=== What to do ===
Images don't belong in the copy. Output the rest of the data exactly.
Segment Start: Recorded information
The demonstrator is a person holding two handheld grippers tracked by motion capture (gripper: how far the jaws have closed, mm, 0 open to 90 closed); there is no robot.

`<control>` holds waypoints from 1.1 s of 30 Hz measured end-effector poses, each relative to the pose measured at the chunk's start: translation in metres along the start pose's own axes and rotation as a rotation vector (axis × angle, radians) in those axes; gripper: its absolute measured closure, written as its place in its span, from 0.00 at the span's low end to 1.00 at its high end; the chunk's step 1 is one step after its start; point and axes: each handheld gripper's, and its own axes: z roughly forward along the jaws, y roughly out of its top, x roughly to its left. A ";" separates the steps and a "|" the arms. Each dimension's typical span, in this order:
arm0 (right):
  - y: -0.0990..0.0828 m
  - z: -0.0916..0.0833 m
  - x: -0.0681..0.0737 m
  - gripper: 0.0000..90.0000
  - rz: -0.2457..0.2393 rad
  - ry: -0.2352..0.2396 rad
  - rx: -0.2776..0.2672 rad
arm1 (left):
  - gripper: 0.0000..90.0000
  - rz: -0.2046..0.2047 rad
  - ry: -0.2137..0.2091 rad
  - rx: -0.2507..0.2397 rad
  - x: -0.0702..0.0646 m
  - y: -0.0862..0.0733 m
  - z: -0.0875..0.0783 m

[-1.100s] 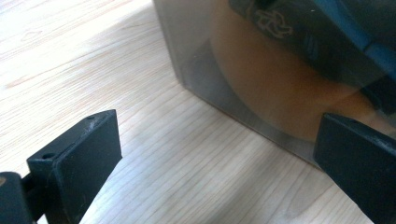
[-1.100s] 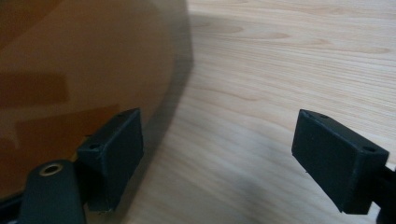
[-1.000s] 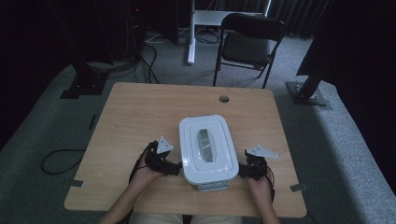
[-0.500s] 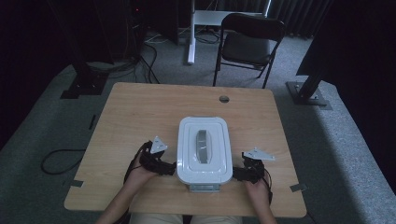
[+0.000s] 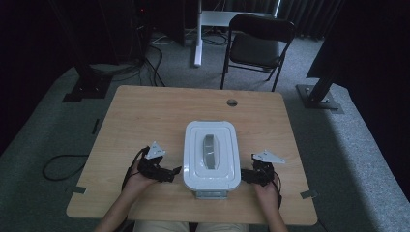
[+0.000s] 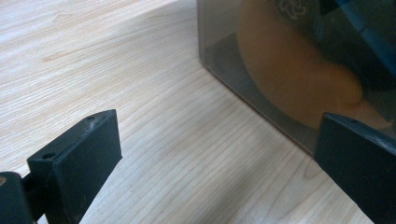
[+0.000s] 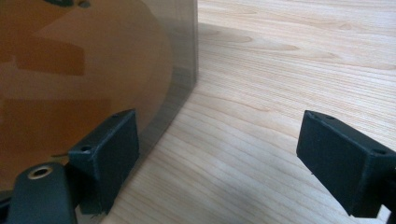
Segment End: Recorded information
=== Solution for this task ===
The demonstrator is a person holding two handheld grippers tracked by motion capture (gripper: how far the jaws have closed, mm, 0 open to 90 closed); there is no robot.

`<control>` holds waypoints from 1.1 s of 30 Hz measured end-effector poses, each relative to the pose measured at the chunk's start: translation in metres along the start pose's own axes and rotation as a rotation vector (axis × angle, radians) in those axes; gripper: its absolute measured closure, written as its place in its span, from 0.00 at the span's low end to 1.00 at its high end; the chunk's step 1 is one step after its start; point and axes: each handheld gripper's, and its own axes: z roughly forward along the jaws, y roughly out of its top, x roughly to its left. A ";" separates the steps and a "|" the arms. Each dimension's typical span, in this order:
arm0 (right):
  - y: -0.0990..0.0828 m
  - z: -0.0916..0.0833 m
  - x: -0.0681..0.0737 m
  - gripper: 0.0000..90.0000
  - rz: -0.2457..0.2393 rad
  - ry: -0.2352..0.2396 rad
  - rx: -0.2776..0.2672 rad
arm1 (left):
  - gripper: 0.0000..90.0000
  - rz: -0.2046..0.2047 rad
  - ry: -0.2137..0.2091 rad
  - rx: -0.2507..0.2397 rad
  - x: -0.0702..0.0646 m
  - y: -0.0862..0.0733 m
  - z: -0.0875..0.0783 m

[-1.100s] 
[-1.100s] 
[-1.000s] 
[-0.500s] 
[+0.000s] 
[+0.000s] 
[+0.000s] 

No other output belongs to this answer.